Source material Start Marker

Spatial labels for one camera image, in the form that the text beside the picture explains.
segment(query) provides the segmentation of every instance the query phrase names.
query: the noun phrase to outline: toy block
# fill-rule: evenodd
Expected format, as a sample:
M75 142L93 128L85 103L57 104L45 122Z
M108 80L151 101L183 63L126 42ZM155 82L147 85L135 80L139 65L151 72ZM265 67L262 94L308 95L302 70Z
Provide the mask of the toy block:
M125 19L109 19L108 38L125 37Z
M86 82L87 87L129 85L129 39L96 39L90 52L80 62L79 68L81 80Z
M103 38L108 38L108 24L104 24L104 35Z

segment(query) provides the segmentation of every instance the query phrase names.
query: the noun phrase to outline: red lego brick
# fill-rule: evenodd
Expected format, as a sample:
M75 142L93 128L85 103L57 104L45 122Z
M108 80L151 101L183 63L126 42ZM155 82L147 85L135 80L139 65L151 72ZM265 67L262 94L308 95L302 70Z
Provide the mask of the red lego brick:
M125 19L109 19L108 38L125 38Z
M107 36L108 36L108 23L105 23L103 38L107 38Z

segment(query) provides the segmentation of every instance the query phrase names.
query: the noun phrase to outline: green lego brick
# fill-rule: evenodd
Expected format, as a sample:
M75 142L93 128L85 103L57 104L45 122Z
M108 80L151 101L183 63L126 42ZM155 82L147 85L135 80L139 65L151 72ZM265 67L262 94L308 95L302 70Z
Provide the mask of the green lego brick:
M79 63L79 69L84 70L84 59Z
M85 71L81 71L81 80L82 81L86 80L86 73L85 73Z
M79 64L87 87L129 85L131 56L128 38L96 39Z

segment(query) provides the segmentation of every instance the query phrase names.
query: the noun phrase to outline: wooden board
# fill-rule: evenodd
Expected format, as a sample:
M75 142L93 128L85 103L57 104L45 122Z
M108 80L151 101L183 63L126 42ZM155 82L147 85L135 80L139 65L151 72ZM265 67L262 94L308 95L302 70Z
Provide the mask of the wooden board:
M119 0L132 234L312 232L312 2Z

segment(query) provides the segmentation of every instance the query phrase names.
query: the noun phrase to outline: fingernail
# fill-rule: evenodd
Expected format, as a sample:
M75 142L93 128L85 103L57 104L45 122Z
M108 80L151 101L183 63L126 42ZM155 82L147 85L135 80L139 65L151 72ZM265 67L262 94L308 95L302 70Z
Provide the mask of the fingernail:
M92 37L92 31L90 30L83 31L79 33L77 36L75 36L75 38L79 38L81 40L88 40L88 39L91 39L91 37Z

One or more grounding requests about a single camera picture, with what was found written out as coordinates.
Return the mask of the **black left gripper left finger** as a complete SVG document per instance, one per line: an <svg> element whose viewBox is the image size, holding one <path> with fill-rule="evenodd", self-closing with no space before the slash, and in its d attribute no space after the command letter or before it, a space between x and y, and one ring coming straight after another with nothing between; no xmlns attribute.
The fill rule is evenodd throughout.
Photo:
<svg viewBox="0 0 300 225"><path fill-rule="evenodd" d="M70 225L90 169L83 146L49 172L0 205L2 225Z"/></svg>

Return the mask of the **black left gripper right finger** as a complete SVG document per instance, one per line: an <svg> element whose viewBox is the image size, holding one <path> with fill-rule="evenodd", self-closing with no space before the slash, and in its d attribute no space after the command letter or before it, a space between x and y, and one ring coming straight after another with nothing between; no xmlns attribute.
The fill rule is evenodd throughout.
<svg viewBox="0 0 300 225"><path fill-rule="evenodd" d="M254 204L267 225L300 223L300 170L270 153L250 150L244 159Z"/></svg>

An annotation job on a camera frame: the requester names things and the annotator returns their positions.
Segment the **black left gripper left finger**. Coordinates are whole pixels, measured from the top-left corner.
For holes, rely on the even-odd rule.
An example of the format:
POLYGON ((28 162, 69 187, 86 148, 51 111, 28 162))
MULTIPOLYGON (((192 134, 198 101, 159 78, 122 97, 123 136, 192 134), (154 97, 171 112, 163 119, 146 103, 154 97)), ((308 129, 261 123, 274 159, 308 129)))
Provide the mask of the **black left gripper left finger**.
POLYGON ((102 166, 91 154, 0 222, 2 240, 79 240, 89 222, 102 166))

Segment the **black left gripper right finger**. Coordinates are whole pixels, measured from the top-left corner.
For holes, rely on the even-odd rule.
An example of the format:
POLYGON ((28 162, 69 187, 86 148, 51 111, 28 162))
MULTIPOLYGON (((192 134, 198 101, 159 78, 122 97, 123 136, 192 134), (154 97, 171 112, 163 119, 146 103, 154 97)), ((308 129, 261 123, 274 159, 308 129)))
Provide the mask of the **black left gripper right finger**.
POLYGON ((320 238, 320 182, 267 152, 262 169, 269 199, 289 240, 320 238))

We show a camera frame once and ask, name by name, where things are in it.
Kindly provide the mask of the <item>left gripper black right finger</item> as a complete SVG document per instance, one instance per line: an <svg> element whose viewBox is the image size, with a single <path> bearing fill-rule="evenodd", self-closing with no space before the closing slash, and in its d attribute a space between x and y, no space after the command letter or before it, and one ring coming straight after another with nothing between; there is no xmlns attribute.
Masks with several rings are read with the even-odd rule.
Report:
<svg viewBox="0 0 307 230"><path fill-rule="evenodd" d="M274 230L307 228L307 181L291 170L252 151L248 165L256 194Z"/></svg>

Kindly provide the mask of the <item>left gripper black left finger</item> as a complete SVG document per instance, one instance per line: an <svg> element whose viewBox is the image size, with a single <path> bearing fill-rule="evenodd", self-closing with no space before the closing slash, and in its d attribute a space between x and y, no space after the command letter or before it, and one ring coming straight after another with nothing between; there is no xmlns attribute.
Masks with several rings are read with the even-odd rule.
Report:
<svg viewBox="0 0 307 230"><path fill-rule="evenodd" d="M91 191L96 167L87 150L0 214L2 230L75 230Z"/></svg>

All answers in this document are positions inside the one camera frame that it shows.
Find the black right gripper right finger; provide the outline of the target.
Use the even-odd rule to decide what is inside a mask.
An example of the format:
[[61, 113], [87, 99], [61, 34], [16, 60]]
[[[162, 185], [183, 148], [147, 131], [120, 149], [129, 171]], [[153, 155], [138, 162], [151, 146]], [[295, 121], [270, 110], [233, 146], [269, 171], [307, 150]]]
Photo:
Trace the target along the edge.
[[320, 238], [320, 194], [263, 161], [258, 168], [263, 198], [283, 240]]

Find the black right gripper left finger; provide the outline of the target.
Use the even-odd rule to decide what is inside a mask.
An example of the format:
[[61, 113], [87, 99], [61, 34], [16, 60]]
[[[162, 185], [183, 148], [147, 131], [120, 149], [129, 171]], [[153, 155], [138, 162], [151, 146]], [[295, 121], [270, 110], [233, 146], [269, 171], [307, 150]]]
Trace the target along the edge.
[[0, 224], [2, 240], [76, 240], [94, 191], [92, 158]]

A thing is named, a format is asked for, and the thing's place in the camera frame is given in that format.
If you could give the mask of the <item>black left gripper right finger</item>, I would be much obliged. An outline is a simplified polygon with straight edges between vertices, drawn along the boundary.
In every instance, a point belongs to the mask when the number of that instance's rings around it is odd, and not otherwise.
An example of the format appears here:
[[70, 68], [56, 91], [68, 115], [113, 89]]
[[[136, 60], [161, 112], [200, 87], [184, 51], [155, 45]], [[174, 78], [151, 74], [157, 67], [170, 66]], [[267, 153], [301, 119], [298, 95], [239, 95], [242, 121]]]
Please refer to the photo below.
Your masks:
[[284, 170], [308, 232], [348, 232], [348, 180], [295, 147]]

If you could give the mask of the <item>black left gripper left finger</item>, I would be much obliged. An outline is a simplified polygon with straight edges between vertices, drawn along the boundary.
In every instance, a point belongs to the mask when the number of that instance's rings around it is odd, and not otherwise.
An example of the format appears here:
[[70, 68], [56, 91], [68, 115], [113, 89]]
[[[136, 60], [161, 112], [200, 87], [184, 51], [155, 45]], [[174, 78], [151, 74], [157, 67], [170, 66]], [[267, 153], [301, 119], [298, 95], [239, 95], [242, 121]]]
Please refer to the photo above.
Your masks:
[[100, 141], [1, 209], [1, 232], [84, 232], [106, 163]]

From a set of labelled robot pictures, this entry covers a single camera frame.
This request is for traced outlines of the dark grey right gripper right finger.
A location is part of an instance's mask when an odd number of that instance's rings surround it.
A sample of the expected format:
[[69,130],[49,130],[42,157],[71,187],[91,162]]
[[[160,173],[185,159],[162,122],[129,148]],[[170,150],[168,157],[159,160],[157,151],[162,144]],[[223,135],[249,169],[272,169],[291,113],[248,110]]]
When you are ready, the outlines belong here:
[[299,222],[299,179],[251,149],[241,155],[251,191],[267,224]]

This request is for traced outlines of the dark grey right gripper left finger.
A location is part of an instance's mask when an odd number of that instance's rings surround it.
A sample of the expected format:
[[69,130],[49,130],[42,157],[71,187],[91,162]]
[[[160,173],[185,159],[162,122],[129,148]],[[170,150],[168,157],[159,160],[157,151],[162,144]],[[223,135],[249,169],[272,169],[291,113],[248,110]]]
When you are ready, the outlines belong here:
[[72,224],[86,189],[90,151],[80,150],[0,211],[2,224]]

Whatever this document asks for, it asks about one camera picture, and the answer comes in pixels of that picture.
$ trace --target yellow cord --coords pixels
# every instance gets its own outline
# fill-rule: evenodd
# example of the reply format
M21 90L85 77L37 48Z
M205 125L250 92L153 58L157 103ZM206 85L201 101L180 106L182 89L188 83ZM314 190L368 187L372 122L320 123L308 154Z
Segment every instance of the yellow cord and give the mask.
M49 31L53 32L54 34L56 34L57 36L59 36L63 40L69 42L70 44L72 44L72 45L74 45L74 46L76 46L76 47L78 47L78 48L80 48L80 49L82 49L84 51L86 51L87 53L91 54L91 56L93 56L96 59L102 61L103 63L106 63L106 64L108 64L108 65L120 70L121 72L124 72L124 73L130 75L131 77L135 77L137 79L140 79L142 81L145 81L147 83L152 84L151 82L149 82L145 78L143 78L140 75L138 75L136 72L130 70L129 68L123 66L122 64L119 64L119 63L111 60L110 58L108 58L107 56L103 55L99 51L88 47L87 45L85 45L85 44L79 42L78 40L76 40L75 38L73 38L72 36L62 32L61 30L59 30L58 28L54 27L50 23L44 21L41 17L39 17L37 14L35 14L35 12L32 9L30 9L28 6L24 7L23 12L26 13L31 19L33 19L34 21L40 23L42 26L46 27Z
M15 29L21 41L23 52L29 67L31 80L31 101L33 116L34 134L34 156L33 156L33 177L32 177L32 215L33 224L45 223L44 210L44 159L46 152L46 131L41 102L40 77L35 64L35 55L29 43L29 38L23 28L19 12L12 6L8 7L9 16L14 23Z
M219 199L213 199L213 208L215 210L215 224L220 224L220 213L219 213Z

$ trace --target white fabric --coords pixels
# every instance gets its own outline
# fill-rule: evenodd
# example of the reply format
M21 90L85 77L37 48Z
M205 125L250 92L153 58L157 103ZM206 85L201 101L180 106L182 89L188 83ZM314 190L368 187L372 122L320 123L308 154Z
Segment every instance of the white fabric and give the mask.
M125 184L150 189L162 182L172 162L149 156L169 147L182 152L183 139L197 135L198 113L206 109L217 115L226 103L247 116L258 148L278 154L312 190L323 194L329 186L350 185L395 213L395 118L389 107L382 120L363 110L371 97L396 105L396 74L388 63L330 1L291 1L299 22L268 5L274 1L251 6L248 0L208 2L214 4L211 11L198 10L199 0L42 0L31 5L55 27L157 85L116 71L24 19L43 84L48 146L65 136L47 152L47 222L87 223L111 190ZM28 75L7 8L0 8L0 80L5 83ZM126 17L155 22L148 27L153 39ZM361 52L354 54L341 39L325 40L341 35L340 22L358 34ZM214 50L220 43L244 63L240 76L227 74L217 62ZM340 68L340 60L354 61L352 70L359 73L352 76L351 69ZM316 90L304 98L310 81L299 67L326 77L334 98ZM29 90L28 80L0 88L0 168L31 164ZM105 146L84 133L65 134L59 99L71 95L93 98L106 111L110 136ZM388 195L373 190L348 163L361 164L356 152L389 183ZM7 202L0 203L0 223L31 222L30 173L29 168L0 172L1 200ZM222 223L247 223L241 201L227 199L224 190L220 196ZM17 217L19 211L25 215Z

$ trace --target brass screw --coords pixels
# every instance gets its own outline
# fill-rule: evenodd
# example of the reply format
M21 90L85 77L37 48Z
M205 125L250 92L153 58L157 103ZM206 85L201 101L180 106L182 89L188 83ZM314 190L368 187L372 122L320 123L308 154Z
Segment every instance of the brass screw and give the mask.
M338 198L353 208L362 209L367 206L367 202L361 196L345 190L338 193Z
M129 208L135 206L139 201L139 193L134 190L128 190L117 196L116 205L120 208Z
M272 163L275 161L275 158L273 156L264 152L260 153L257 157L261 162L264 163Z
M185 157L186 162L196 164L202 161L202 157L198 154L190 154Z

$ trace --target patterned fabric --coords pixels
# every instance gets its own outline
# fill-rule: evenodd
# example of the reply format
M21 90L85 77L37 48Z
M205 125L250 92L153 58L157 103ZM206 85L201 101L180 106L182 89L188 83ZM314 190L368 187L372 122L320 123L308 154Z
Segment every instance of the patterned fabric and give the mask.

Source material End Marker

* Task directions
Check each line of the entries above for the word "Please". List the ones that have it.

* Your response
Please refer to the photo below.
Please refer to the photo above.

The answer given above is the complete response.